Across all the records, filter for lines with the word "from" and copy them.
+++ Records shown
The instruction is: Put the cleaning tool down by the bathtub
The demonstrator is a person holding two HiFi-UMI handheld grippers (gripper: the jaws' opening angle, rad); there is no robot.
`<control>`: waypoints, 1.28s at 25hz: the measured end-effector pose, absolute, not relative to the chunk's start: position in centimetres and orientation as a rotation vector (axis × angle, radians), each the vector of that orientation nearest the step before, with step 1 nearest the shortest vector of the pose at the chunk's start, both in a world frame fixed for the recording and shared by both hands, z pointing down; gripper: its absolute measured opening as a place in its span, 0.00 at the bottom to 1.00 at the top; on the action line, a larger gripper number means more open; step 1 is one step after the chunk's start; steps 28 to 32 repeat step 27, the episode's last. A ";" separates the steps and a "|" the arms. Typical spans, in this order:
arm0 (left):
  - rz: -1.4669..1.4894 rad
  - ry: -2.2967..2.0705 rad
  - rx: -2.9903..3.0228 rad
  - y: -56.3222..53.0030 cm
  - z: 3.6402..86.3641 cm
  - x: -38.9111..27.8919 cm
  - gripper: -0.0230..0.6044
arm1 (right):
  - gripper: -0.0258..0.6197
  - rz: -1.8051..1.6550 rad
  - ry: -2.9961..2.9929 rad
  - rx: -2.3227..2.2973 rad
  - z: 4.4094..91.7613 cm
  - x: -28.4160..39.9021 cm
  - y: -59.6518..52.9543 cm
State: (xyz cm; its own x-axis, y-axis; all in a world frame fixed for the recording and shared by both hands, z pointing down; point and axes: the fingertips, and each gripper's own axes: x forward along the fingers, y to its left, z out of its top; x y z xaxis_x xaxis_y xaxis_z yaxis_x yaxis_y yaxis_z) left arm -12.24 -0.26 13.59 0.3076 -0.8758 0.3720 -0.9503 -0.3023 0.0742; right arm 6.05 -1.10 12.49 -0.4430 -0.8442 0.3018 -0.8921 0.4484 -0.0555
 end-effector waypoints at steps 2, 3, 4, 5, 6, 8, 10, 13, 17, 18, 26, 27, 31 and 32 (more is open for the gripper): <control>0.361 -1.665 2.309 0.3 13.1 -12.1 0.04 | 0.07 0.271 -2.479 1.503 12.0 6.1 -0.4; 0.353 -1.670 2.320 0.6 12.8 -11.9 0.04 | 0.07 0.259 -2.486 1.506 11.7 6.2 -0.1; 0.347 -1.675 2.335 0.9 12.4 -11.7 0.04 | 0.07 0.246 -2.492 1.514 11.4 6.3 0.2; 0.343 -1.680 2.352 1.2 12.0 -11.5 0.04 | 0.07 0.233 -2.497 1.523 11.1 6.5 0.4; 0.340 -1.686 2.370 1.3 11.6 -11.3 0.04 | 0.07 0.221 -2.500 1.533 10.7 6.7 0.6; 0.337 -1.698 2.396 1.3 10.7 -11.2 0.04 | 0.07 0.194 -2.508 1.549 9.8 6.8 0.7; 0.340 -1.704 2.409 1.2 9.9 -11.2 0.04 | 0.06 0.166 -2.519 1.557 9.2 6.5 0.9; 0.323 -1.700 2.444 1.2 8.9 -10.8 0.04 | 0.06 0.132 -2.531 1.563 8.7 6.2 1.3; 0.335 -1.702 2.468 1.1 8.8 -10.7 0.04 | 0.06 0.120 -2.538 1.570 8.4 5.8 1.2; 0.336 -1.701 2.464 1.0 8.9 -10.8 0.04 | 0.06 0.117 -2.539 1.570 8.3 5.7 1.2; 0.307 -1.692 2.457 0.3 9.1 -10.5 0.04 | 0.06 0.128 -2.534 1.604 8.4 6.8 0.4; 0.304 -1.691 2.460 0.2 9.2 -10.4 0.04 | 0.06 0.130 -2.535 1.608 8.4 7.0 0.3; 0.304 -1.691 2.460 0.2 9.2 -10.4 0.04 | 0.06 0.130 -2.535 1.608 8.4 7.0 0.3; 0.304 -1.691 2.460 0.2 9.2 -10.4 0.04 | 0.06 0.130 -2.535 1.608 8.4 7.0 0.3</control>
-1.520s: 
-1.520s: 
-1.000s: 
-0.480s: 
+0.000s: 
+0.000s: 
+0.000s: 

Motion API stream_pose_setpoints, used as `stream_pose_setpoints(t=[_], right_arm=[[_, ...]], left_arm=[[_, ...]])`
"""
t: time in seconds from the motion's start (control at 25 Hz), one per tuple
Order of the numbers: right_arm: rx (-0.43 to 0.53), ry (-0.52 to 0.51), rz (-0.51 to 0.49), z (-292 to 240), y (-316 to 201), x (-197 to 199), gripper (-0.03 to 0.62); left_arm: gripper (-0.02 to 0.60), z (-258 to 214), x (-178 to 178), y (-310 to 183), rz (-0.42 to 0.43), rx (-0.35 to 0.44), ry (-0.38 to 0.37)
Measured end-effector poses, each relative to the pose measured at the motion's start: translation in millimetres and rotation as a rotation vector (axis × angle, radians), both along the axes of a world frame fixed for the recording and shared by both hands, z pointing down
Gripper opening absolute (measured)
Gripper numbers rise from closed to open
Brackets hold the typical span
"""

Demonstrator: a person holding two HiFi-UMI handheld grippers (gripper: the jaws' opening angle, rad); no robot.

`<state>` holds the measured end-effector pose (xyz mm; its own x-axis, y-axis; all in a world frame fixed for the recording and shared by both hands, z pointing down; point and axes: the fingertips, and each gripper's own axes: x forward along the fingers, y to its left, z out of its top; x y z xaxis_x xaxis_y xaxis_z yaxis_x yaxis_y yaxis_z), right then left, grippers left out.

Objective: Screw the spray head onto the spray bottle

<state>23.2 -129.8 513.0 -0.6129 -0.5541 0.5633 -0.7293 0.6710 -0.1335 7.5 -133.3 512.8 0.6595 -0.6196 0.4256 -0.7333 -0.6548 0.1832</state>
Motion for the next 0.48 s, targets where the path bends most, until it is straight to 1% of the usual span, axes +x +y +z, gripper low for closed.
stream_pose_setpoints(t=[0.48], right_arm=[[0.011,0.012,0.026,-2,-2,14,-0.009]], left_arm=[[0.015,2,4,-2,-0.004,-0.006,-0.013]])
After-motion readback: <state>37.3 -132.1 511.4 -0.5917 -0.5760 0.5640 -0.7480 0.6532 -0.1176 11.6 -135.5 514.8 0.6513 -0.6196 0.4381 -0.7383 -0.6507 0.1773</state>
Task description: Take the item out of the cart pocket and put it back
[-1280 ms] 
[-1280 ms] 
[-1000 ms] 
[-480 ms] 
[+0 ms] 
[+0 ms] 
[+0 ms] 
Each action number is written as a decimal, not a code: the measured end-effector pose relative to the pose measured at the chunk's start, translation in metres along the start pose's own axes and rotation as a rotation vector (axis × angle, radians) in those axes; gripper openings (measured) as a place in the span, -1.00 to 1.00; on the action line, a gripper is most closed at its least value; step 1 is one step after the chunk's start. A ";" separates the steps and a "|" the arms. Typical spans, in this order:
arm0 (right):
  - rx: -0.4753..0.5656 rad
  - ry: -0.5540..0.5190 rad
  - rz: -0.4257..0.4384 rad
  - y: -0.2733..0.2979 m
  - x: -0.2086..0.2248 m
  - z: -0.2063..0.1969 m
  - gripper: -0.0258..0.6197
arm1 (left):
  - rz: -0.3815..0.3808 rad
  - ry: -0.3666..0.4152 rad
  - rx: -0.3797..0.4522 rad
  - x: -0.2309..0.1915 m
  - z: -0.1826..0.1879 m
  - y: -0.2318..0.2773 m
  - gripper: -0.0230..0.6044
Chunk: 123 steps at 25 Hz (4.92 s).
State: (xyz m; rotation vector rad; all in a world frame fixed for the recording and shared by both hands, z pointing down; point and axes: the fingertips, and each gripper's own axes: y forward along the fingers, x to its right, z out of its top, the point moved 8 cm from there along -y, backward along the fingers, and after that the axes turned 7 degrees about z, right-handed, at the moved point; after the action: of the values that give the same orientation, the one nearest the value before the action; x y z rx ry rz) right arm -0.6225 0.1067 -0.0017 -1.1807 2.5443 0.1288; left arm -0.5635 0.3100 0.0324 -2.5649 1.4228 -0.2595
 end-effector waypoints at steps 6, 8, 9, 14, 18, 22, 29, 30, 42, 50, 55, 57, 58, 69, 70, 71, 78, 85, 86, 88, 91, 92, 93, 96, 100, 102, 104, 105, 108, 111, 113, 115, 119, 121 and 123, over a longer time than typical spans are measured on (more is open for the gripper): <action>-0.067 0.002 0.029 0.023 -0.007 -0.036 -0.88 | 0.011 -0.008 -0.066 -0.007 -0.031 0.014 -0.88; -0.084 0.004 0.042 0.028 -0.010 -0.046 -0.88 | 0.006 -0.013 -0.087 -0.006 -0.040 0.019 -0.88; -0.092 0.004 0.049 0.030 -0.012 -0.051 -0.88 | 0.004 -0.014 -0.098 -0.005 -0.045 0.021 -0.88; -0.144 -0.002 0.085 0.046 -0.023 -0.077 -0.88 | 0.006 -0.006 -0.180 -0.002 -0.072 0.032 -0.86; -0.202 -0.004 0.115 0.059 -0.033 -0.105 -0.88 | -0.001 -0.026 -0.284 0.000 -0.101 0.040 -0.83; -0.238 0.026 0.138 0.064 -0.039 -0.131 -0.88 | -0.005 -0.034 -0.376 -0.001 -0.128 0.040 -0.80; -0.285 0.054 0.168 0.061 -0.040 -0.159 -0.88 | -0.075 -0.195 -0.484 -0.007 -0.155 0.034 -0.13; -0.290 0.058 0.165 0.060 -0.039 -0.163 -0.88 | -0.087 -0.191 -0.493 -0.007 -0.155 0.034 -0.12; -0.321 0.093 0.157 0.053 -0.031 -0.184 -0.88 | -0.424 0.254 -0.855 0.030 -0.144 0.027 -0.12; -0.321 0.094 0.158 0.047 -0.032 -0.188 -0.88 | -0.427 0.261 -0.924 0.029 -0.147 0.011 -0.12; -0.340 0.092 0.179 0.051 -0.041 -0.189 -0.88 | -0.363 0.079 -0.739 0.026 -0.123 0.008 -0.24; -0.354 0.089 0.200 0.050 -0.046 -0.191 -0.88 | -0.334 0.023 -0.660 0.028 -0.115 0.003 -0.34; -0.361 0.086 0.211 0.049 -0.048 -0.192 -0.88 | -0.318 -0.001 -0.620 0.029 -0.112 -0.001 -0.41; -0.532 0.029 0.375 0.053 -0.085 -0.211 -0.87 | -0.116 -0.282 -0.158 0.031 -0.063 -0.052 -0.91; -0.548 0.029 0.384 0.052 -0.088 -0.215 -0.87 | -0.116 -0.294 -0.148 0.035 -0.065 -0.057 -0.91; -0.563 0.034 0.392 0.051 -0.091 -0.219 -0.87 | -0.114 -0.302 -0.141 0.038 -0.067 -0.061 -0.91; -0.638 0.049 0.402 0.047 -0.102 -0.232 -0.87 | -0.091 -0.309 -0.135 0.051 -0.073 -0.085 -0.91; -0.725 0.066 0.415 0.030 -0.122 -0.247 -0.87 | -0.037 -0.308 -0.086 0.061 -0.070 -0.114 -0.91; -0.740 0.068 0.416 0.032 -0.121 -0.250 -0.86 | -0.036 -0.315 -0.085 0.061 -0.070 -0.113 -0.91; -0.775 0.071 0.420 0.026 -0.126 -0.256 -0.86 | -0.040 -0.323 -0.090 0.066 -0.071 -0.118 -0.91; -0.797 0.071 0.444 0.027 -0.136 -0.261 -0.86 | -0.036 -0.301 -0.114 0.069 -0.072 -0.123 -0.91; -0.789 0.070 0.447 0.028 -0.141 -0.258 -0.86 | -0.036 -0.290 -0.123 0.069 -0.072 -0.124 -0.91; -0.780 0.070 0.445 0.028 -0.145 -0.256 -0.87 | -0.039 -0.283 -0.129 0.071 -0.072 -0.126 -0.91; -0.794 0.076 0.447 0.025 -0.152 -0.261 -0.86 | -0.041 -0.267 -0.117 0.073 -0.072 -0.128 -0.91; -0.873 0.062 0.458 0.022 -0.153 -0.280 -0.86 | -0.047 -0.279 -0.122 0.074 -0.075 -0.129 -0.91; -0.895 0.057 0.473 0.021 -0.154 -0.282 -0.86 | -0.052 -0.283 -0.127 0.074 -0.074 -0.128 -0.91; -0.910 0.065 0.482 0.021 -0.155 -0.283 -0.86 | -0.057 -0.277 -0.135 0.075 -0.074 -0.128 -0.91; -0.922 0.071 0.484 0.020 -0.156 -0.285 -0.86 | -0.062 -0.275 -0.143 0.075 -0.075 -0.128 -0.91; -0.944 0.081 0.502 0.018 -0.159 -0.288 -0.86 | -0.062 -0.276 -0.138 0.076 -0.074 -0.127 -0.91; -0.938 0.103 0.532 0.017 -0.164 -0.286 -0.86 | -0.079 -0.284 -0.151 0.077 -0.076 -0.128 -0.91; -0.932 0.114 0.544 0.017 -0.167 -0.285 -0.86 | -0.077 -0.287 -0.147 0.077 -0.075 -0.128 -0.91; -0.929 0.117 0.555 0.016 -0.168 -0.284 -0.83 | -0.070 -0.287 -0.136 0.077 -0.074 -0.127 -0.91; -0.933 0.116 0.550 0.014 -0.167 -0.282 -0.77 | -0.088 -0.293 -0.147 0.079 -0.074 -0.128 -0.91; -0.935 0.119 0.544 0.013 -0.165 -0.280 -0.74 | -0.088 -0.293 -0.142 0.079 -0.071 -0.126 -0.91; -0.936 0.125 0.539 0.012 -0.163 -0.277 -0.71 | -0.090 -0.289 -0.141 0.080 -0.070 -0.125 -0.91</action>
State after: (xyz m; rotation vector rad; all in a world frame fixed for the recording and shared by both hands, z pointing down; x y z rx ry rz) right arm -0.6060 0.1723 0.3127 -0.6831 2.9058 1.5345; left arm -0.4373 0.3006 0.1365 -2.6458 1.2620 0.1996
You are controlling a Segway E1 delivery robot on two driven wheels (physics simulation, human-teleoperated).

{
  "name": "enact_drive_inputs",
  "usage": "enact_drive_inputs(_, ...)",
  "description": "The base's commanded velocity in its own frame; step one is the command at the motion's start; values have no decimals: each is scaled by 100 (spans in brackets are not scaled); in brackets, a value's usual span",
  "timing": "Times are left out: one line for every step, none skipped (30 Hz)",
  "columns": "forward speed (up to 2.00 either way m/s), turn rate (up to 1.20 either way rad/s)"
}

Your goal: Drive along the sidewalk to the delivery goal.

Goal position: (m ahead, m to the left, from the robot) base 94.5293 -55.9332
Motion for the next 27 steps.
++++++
Solution to this problem:
t: time in seconds from the motion's start (control at 25 Hz), one per tuple
Gripper numbers rise from closed to open
State: (xyz m; rotation vector rad; all in a world frame fixed for the recording and shared by both hands, z pointing down; point and axes: the fingertips, and each gripper's own axes: y forward along the fingers, x to its right, z out of its top, the point moved 8 cm from there along -y, backward along the fingers, and after that the axes turned 7 degrees about z, right-handed, at the moved point; after the action: of the values that give the same orientation, the one nearest the value before the action; x y z rx ry rz) right arm -0.6225 0.1067 -0.0017 -1.1807 2.5443 0.1288; left arm -0.5635 0.3100 0.0324 -2.5649 1.4228 -0.2595
Goal position: (m ahead, m to the left, from the robot) base 94.5293 -55.9332

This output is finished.